Source records:
□ □ □ □

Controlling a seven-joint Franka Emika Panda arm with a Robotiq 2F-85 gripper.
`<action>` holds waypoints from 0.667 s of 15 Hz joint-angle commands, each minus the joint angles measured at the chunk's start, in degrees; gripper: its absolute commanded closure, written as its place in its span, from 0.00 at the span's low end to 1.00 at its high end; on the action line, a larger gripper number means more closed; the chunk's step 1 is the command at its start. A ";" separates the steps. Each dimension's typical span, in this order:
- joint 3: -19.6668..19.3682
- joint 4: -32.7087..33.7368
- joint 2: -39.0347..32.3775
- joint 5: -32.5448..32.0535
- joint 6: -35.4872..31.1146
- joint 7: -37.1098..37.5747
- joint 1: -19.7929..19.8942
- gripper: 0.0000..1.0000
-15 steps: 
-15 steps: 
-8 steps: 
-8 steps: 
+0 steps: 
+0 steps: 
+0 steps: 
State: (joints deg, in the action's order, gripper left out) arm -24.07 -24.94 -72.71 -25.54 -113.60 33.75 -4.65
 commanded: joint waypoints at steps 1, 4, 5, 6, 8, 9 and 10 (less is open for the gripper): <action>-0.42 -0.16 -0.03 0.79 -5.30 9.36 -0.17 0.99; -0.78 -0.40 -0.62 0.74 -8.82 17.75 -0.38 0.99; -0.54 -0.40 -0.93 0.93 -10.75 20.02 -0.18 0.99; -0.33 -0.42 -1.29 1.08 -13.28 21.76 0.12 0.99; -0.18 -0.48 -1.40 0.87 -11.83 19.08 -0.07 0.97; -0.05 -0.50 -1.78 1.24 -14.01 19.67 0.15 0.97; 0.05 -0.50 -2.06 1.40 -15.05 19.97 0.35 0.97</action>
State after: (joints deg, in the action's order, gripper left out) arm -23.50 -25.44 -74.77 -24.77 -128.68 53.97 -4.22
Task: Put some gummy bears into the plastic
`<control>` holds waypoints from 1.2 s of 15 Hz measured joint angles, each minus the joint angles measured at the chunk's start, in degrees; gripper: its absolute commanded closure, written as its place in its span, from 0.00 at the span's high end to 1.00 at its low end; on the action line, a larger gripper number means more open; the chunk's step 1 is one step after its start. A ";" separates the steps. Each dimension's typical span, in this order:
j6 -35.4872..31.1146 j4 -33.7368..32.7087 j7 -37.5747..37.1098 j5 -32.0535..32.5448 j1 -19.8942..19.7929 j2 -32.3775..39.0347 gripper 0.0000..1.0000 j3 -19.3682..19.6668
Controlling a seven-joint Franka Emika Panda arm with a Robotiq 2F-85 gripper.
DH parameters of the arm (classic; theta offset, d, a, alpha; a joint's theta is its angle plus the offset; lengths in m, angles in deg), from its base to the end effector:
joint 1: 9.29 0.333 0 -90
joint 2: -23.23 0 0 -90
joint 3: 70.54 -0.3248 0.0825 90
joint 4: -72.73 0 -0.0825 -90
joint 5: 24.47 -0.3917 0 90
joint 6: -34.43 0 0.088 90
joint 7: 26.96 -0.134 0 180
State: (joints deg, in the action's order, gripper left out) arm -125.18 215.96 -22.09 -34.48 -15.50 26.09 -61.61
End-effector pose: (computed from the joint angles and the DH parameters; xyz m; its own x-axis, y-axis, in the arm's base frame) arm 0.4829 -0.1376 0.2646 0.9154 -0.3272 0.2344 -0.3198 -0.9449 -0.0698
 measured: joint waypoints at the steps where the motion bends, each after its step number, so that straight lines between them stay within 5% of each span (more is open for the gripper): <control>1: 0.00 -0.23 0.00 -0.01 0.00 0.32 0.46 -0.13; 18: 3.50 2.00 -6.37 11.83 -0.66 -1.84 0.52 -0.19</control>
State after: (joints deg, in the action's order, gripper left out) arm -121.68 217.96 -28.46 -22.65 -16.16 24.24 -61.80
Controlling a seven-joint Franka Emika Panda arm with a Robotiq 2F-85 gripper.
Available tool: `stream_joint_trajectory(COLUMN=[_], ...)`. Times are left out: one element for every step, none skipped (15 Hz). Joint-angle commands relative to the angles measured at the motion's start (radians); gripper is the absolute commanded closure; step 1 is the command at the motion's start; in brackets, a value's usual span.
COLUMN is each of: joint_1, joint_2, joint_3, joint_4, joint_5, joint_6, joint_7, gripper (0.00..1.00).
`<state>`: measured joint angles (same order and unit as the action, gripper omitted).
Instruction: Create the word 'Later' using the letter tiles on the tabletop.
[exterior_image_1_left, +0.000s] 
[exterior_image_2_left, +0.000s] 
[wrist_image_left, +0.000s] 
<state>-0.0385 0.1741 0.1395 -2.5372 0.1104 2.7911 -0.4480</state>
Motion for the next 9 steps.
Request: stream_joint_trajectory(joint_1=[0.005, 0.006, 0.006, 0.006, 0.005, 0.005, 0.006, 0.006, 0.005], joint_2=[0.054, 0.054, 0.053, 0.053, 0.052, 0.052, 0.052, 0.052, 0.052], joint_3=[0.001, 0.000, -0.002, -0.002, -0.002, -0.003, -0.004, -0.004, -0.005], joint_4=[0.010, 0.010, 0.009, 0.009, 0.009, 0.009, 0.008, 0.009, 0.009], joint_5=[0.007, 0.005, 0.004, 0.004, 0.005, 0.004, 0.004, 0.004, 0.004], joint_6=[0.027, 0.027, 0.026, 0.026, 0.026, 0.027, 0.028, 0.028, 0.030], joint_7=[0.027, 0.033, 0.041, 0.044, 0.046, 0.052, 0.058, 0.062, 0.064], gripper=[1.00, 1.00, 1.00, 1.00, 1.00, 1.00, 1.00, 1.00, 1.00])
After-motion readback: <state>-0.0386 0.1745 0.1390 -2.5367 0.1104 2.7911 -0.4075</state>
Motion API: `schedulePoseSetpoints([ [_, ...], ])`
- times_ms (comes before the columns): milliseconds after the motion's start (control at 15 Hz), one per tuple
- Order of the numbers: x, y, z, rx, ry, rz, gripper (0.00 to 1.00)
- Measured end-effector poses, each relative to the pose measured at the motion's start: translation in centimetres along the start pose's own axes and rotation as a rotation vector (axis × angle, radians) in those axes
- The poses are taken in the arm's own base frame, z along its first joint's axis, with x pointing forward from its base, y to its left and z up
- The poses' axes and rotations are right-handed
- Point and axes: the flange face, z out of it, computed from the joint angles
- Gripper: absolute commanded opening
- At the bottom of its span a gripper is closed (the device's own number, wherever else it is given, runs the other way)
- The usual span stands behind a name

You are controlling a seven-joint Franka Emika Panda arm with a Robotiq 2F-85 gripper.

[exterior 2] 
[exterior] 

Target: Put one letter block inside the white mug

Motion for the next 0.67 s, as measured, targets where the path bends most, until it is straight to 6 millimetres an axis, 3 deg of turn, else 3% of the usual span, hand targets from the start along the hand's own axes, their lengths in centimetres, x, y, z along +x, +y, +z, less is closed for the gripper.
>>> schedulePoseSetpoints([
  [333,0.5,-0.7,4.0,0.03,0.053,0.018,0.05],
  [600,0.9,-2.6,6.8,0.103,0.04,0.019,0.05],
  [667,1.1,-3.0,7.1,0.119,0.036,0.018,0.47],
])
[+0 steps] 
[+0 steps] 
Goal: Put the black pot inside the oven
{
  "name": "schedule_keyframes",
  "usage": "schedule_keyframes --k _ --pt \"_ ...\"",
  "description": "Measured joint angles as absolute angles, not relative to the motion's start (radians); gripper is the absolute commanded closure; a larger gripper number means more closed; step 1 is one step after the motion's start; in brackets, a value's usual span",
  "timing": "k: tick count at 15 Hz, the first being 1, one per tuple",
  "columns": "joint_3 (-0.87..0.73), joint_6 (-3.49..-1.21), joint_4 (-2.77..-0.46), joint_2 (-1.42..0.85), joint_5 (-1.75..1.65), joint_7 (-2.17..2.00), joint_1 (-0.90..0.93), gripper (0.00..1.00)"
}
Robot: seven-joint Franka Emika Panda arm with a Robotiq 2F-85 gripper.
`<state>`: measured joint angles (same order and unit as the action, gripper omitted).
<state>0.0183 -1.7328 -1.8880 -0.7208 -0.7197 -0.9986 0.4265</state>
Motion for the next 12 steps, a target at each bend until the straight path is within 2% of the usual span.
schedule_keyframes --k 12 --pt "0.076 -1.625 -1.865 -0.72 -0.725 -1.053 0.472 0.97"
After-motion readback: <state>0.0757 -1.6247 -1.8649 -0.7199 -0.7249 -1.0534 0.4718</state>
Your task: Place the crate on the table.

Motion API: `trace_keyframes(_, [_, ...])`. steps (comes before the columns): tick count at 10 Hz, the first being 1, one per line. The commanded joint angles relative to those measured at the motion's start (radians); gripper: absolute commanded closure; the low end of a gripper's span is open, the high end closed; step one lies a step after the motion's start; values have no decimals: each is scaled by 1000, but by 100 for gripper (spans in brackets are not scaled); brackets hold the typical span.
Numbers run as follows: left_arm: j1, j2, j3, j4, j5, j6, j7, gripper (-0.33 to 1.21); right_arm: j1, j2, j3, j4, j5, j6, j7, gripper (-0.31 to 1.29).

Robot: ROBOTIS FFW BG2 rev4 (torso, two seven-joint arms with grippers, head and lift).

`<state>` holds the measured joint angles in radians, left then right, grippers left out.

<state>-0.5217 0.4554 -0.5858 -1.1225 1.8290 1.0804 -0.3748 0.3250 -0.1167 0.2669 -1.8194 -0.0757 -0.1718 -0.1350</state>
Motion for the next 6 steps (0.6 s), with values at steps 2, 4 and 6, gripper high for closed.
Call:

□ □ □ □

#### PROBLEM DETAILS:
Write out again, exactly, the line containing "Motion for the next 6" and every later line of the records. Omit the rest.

#### ANSWER FOR THE TASK:
Motion for the next 6 steps (0.6 s), with values at steps 2, 4 and 6, gripper high for closed.
Call:

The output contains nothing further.